I think it was really decent of Mr. Rooter to leave the total at $895.20. There are some companies that would round that invoice up to $896 without batting an eye.


----------



## 3Peasdrain (Feb 5, 2010)

*newleweds*

Hey great job keep up the good work even if you dont have a plumbing licsence:thumbup:


----------



## RealLivePlumber (Jun 22, 2008)

After reading that article, I am starting to thing that it might be an advertising gimmic by mr rooter. 
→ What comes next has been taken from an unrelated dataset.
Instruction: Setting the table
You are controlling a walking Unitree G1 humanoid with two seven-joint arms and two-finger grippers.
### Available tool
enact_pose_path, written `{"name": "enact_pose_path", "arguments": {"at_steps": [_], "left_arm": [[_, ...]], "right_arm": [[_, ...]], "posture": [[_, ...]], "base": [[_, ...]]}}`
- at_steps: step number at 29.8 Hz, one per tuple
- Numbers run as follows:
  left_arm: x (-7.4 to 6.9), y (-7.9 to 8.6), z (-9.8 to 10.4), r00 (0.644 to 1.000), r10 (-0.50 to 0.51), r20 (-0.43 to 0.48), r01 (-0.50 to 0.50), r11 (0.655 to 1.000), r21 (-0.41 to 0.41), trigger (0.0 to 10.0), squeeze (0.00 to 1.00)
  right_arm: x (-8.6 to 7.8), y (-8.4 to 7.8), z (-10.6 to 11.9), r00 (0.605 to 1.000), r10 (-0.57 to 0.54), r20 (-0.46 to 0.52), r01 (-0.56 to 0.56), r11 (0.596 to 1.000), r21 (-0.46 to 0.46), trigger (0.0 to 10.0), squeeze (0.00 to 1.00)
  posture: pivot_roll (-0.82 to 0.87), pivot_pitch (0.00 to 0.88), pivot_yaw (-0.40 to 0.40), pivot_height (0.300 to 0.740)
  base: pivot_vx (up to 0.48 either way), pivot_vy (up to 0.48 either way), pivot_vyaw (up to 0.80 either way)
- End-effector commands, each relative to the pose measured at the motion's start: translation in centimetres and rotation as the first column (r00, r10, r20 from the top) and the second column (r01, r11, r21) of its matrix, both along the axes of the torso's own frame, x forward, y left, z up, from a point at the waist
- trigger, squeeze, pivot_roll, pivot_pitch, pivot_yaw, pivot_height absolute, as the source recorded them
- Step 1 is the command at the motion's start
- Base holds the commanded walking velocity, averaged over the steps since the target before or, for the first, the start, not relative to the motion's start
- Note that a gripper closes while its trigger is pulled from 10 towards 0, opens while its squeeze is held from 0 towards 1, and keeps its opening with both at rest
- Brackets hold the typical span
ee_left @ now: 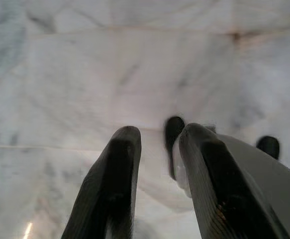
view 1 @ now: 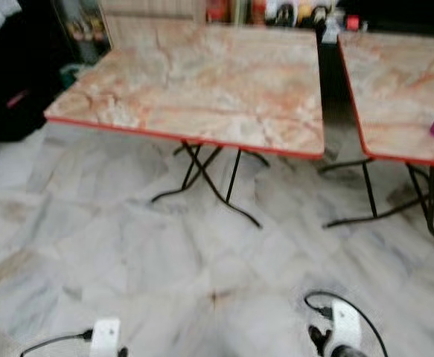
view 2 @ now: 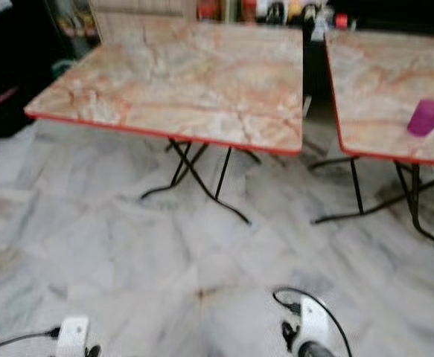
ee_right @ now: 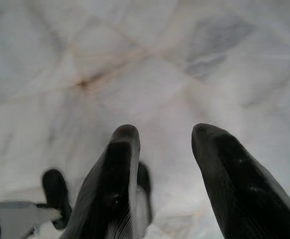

Who exactly called the media?

Why would you disclose information regarding the value of the ring? Now every two bit thief that can read knows what you got, and that you just drop a 40k ring on the counter at night. :no:

Bulllll****o. 

The ho is mr rooters cousin. 

They though up an idea to get some print. Good idea, though.


----------



## Redwood (Sep 8, 2008)

RealLivePlumber said:


> After reading that article, I am starting to thing that it might be an advertising gimmic by mr rooter.
> 
> Who exactly called the media?


You can be sure that Mr. Rooter called the media.
These big Rooter companies don't miss a beat when it comes to publicity. :laughing:

I'm sure that they brief employees that when they get a call that is out of the ordinary they are to call in to get the publicity. Whether it is an unusually large root, animal rescue, child rescue, retrieving a ring, anything out of the ordinary can make the news and is free publicity.

Maybe if you ever get involved with something of this nature you should do it as well....:whistling2:


----------



## Kevan (Jul 5, 2010)

Redwood said:


> Maybe if you ever get involved with something of this nature you should do it as well.


. . . remembering, of course, not to surrender your 5th Amendment rights when you tell the story.


----------



## Gary Lewis (Sep 10, 2010)

Wow


----------